# Te and Ti in relationships.



## Aßbiscuits (Oct 8, 2009)

Based on this experience I'm going to tell you the differences I discovered between Te and Ti. 

The example is my ESTP girlfriend (known as Voici Claire on this forum). She may not have her thinking preference as her first function preference but I've still noticed some interesting differences.

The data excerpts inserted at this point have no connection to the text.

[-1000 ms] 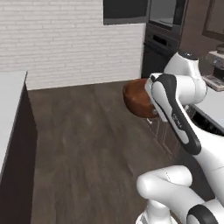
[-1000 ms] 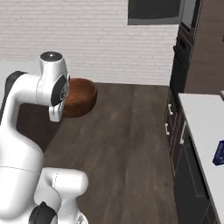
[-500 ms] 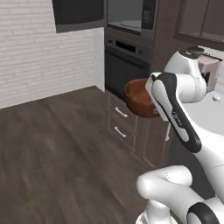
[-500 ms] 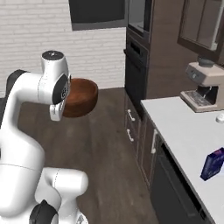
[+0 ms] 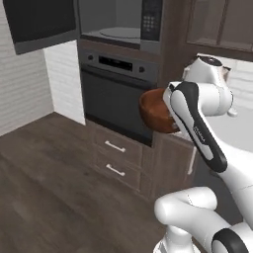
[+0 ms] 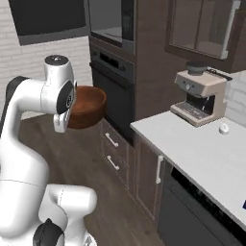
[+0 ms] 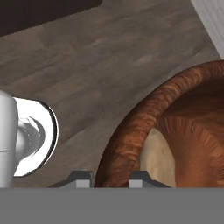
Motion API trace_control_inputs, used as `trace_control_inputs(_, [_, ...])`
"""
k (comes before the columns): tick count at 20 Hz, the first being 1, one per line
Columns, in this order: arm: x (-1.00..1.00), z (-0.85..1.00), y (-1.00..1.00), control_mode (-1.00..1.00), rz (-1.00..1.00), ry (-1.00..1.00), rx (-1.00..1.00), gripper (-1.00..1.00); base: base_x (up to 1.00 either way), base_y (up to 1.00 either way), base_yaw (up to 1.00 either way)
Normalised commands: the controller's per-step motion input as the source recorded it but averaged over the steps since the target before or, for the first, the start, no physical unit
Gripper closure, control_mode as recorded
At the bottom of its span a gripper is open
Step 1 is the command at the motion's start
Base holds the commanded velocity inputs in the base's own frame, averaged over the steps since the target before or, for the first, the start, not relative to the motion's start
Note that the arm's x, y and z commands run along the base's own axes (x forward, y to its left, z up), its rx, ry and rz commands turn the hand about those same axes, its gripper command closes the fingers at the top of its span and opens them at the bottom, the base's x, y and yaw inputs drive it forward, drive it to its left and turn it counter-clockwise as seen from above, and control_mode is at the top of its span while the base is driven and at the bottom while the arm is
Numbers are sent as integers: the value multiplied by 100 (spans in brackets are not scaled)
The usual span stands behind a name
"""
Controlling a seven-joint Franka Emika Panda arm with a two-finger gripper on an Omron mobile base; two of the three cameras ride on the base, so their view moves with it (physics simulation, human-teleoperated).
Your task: Pick the sweet potato from the sink and place it in the bowl. Then pick the bowl and place it in the microwave. Then close the microwave door and press the start button.
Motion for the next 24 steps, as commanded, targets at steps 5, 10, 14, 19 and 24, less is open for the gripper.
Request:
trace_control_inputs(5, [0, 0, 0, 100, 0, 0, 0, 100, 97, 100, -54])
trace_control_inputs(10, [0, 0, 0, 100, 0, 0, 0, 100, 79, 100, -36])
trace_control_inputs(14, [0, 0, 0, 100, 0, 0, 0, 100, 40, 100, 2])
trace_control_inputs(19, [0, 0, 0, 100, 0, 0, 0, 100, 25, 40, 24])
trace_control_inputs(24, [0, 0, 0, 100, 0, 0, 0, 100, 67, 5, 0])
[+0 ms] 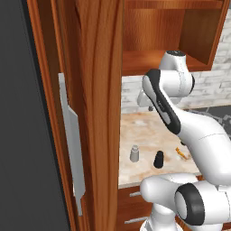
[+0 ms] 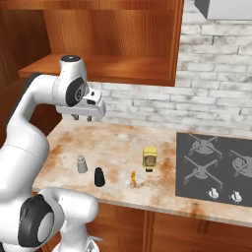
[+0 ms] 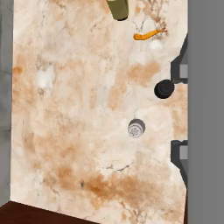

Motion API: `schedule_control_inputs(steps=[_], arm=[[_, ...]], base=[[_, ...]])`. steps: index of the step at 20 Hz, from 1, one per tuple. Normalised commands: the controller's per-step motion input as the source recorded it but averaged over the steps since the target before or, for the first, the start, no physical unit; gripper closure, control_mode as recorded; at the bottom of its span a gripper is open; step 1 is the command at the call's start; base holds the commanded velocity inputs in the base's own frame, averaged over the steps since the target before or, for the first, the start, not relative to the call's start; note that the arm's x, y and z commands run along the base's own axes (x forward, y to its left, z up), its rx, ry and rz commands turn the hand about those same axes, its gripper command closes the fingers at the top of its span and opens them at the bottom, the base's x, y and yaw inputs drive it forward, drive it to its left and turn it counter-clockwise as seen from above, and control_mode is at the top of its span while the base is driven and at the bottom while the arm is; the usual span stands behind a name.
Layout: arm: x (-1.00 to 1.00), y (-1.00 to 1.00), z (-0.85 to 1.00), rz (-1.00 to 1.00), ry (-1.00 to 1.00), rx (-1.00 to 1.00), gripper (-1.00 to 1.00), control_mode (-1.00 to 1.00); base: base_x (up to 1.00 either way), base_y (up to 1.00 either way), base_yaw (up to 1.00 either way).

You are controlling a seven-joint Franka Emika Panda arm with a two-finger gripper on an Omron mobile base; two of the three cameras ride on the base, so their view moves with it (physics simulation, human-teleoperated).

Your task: There are various items on the counter. Only move the condiments/shakers into the cabinet.

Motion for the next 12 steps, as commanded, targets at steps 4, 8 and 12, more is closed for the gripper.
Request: schedule_control_inputs(steps=[4, 8, 12], arm=[[-0.09, -0.03, -0.11, 0.00, 0.03, 0.00, -1.00, -1.00], [-0.49, -0.60, -0.62, -0.03, 0.03, 0.00, -1.00, -1.00], [-0.39, -0.63, -0.79, -0.11, -0.01, 0.00, -1.00, -1.00]], base=[[0.00, 0.00, 0.00], [0.00, 0.00, 0.00], [0.00, 0.00, 0.00]])
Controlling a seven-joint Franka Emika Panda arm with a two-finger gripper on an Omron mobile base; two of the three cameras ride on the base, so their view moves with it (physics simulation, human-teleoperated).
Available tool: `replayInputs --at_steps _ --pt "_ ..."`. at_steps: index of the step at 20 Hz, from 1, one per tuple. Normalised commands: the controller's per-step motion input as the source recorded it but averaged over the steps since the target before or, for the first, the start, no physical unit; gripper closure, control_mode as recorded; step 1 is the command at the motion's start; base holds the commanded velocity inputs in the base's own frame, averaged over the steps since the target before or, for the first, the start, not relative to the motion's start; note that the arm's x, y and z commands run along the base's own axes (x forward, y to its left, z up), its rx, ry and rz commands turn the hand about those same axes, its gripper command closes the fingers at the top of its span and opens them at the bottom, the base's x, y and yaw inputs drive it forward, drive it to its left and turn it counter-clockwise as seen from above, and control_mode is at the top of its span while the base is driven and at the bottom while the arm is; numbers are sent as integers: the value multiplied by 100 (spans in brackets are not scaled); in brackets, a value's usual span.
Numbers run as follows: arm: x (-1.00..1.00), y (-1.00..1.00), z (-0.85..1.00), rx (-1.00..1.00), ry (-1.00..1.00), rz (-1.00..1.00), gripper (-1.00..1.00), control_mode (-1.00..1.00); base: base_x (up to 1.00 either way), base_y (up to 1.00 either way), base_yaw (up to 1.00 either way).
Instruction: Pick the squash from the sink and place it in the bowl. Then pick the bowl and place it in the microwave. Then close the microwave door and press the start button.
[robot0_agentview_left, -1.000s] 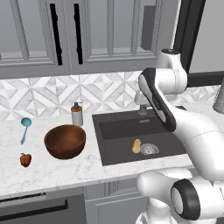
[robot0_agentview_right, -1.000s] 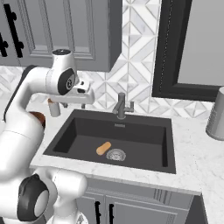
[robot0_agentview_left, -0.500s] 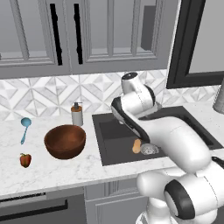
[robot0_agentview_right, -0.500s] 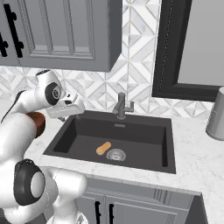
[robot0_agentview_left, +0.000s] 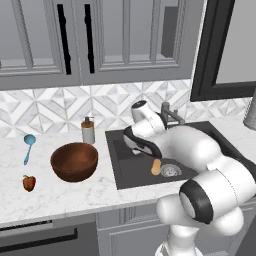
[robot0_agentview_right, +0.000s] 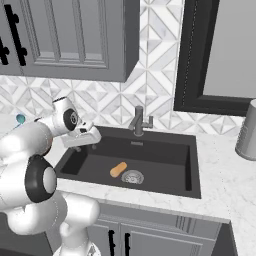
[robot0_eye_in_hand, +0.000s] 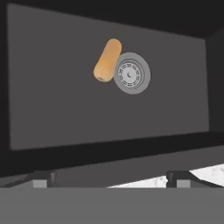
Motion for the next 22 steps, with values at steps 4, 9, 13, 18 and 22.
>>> replayInputs --at_steps 4,9,13,18,22 --pt "30 -11 -53 0 3 -1 -100 -100 0 0 0" --pt "2 -29 -47 0 14 -1 -100 -100 0 0 0" --pt "0 -26 -57 0 13 -2 -100 -100 0 0 0" --pt "0 -24 -55 0 1 0 -100 -100 0 0 0" --pt "5 -21 -49 0 1 -1 -100 -100 0 0 0"
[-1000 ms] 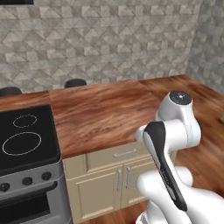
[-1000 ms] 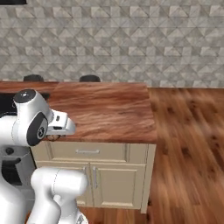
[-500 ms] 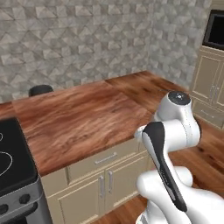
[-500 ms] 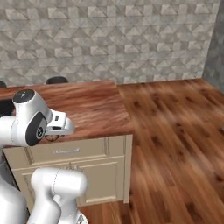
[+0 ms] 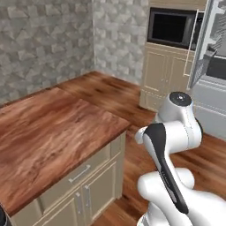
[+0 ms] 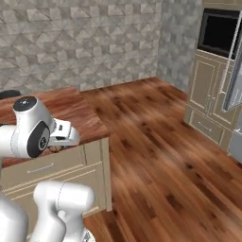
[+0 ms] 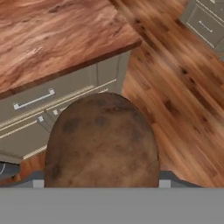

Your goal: Place the potato in the correct fridge rack based on whether it is a fruit or vegetable. Finally, close the fridge door.

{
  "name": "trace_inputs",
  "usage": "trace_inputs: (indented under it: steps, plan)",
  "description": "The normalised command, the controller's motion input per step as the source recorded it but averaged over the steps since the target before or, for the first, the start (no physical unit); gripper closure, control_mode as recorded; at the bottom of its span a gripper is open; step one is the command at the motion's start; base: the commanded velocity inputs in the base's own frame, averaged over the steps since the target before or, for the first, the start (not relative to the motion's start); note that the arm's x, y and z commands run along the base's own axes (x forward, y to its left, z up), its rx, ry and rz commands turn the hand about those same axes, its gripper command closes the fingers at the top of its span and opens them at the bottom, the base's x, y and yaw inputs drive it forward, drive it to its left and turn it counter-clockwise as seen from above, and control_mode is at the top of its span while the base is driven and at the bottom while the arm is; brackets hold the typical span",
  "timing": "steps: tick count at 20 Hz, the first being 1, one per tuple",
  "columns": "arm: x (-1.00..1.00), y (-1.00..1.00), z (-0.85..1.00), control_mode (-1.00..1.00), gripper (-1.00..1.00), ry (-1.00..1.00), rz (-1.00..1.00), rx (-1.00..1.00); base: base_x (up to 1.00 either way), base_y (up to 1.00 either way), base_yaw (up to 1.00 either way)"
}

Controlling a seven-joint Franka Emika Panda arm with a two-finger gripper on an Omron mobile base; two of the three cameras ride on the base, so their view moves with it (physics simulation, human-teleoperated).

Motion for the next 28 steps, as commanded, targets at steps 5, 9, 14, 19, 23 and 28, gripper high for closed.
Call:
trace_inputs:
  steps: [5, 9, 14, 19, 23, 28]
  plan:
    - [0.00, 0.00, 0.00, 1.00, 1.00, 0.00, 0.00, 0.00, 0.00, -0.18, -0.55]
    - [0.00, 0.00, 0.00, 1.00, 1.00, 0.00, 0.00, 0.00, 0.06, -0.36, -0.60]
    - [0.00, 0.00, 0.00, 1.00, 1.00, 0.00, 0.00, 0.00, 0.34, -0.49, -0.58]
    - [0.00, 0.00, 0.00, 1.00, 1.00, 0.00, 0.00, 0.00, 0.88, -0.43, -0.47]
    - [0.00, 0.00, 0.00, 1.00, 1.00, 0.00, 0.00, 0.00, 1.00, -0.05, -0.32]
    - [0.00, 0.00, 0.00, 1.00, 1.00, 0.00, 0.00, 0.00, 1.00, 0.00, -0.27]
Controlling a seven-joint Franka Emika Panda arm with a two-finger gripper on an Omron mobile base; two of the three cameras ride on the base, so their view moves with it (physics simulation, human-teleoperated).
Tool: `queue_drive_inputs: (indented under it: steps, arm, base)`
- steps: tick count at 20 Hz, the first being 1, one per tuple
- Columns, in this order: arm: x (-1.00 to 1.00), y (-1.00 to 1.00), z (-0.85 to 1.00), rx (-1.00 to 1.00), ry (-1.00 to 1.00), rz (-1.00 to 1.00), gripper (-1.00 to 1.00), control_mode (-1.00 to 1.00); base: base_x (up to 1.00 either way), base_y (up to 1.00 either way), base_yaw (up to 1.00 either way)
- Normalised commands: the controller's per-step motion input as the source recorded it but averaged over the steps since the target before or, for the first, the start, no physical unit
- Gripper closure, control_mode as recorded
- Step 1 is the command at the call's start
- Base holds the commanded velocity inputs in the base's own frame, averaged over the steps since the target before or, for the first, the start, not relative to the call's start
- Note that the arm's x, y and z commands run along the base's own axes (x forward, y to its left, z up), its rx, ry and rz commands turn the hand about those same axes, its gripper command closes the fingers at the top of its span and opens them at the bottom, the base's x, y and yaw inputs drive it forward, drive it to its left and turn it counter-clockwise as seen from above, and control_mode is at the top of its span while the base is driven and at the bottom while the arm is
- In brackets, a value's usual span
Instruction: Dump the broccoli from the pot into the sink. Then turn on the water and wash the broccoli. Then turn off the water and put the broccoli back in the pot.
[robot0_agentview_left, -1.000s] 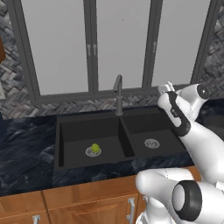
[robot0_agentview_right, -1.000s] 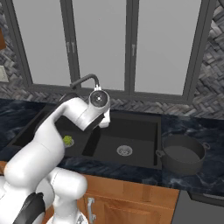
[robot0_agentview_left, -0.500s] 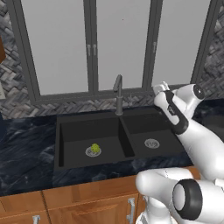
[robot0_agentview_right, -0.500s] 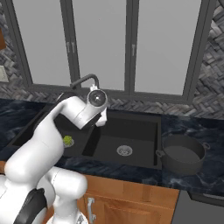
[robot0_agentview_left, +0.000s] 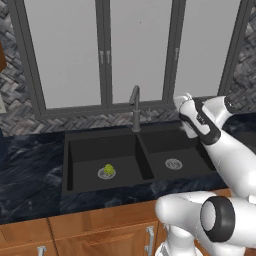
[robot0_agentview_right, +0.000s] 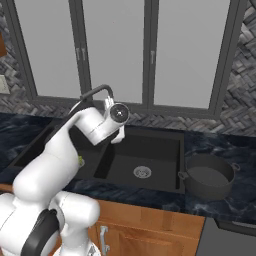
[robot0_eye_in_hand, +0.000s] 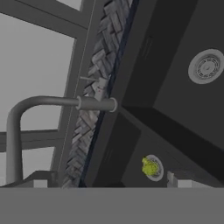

The obvious thing to talk about first was our reaction to the Myers Briggs theory itself. If it wasn't for her, I probably wouldn't have moved along and tried to learn more about it. Because I had no need to, which is a little Te emerging. Since most people on this forum weren't that interested in learning all the details of the theory there was no pressure on me, I only learned what I needed for this forum. She however, learned everything she could understand about it. She didn't see the point of knowing bits of it instead of all of it but I didn't look at it that way. I just thought knowing what I knew was enough. She wanted to understand the theory as much as she could and she didn't understand why she then knew more about it than me. People seem to think S stands for shallow, but no, once they have an introverted function in command or second command (as everyone does lol) you can have certain types of depth. Be it emotional or logical, intuitive or sensing once it's not pointed towards the world of materials and focused inward it's less likely to be "shallow". She taugh me this, too. That Te was concrete, focusing on reality and accepted logic, while Ti is focusing on inner logic and subjective logic. She also taught me that a Te user will more than likely get along with an Fi user vs a Ti user because Ti users use Ti and Fe toward the outer world to evaluate things, while Fi users use Fi and Te, functions we share in common. I never thought of it that way. I always thought "we're both Ts, communication should be easier".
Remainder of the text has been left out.